Durch Brände oder Abholzungen werden diese Mengen an CO2 freigesetzt. Je mehr Regenwald verschwindet, desto weniger besitzt er außerdem die Fähigkeit, sich wieder zu regenerieren. Satellitendaten zeigen, dass dieser Prozess bei mehr als drei Viertel des Gebietes bereits begonnen habe, analysierte ein britisch-deutsches Forschungsteam in der Fachzeitschrift „Nature“.

Ebenso durch Abholzung und Brände bedroht sind die nördlichen Nadelwälder, auch Borealwälder, die von Wald- und Buschlandschaften verdrängt werden könnten. Und auch die zunehmend tauenden Permafrostböden könnten sehr große Mengen an Treibhausgasen freisetzen, die im üblicherweise permanent gefrorenen Boden seit Jahrtausenden gespeichert sind.

Österreichische Kipppunkte?

Kippende Systeme – wenn auch kleinere und nicht mit denselben globalen Auswirkungen – gibt es auch in Österreich. „Zwei Beispiele wären die Alpengletscher und der Absinkeffekt der Schneefallgrenze“, so Olefs.

Sollten die Alpengletscher eines Tages gänzlich verschwinden, habe das auf die Wasserversorgung allerdings keine gravierenden Folgen, erklärt Kaser. „Viel wichtiger für die Versorgung ist, dass die Winterschneedecke intakt ist.“ Doch auch die Schneefallgrenze verschiebt sich – sowohl zeitlich als auch räumlich.

Gletscherschmelze in Österreich von 1969 bis 2015

Besonders in tiefen Lagen schneit es deutlich weniger. „Im Herbst beginnt der Winter später und im Frühjahr hört er schneller auf.“ Diese Entwicklung habe für den Wasserhaushalt negative Einflüsse. Solche Prozesse seien zwar global gesehen keine Kipppunkte, aber im Kleinräumigen würden sie als solche identifiziert werden müssen.

Gretchenfrage Emissionen

Gewissermaßen des Pudels Kern in puncto Ursachenbekämpfung der Klimakrise sind die Treibhausgasemissionen. Nicht zuletzt durch den Ukraine-Krieg und die damit verbundene Suche nach Alternativen zu russischem Erdgas wird sichtbar, wie schleppend Antworten auf diese Gretchenfrage umgesetzt werden.

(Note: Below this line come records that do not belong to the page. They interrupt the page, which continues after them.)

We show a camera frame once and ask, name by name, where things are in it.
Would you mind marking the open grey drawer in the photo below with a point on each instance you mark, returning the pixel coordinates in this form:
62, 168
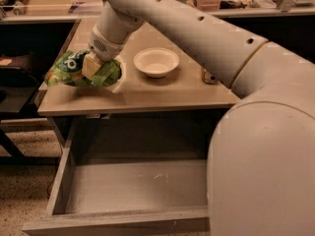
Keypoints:
129, 177

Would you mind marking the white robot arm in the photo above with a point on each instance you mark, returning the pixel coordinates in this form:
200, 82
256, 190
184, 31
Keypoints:
261, 162

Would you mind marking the gold soda can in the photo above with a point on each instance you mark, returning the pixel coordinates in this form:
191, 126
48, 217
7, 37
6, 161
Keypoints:
208, 78

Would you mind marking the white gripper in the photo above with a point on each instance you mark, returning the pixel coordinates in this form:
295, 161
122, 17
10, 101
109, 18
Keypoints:
104, 48

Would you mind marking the black device on shelf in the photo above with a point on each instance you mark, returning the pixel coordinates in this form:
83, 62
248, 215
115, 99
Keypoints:
18, 7

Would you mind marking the green rice chip bag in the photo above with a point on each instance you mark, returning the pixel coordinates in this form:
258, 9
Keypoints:
68, 70

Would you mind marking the grey counter cabinet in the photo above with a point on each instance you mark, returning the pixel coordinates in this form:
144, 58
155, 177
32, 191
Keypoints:
181, 89

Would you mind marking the white bowl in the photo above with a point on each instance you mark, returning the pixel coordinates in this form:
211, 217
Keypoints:
156, 62

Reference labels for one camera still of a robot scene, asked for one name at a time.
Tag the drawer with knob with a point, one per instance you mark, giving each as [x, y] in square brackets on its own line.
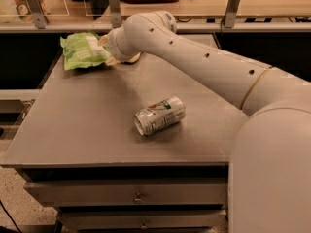
[142, 220]
[92, 193]

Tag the left metal bracket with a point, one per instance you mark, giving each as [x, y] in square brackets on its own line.
[39, 17]

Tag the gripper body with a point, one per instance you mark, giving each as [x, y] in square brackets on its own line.
[112, 45]

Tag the right metal bracket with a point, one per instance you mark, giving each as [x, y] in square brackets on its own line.
[231, 13]

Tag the yellow sponge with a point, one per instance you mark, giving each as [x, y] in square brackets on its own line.
[133, 60]

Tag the green rice chip bag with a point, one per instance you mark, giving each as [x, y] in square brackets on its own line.
[81, 50]

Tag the middle metal bracket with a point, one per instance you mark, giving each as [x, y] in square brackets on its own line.
[115, 12]

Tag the upper drawer with knob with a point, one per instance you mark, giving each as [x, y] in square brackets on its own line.
[92, 193]

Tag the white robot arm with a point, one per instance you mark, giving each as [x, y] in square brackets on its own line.
[269, 181]

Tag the silver 7up can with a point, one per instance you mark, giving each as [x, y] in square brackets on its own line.
[159, 116]

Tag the lower drawer with knob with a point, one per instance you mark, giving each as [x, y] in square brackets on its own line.
[142, 220]

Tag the metal bracket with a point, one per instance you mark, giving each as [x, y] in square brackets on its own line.
[231, 13]
[115, 12]
[39, 17]

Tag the colourful snack bag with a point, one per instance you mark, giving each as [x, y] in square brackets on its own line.
[17, 11]

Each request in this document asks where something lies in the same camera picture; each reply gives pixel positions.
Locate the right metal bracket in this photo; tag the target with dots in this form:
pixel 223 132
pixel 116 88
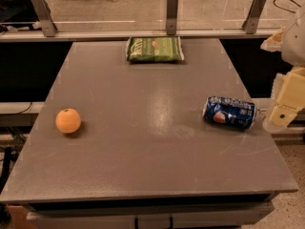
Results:
pixel 250 25

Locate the metal rail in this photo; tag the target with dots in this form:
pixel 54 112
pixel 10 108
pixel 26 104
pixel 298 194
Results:
pixel 38 36

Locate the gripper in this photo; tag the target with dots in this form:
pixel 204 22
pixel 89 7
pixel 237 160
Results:
pixel 295 45

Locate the green chip bag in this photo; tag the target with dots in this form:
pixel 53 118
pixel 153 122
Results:
pixel 154 49

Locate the left metal bracket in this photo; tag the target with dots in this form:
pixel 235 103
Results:
pixel 44 15

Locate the blue pepsi can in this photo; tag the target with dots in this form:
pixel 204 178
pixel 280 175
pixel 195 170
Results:
pixel 230 112

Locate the middle metal bracket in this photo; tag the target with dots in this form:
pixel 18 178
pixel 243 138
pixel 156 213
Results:
pixel 171 17

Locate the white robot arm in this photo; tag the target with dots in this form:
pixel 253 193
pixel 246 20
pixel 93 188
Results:
pixel 290 40

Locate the metal bracket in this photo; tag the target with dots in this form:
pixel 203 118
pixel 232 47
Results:
pixel 171 17
pixel 44 15
pixel 250 25

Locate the orange fruit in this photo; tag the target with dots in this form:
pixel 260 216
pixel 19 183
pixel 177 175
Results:
pixel 68 121

„Wir können nichts anderes tun, als den Energieverbrauch zu reduzieren, um den Ausstoß von Treibhausgasen sehr schnell auf null herunterzufahren“, so Kaser. Das gilt auch für Österreich.

Mit rund 80 Millionen Tonnen CO2-Emissionen pro Jahr ist Österreich zwar in absoluten Zahlen ein vergleichsweise kleiner Emittent. „Aber kleine Emittenten spielen eine große Rolle. Zusammen machen sie knapp 40 Prozent der globalen Emissionen aus“, so Olefs. Auch Österreichs Rolle beim Klimaschutz innerhalb der EU sei aufgrund des Zuschauereffektes sehr wichtig. So kann das Agieren gegen Treibhausgasemissionen für andere Staaten motivierend wirken, um ebenfalls Maßnahmen umzusetzen.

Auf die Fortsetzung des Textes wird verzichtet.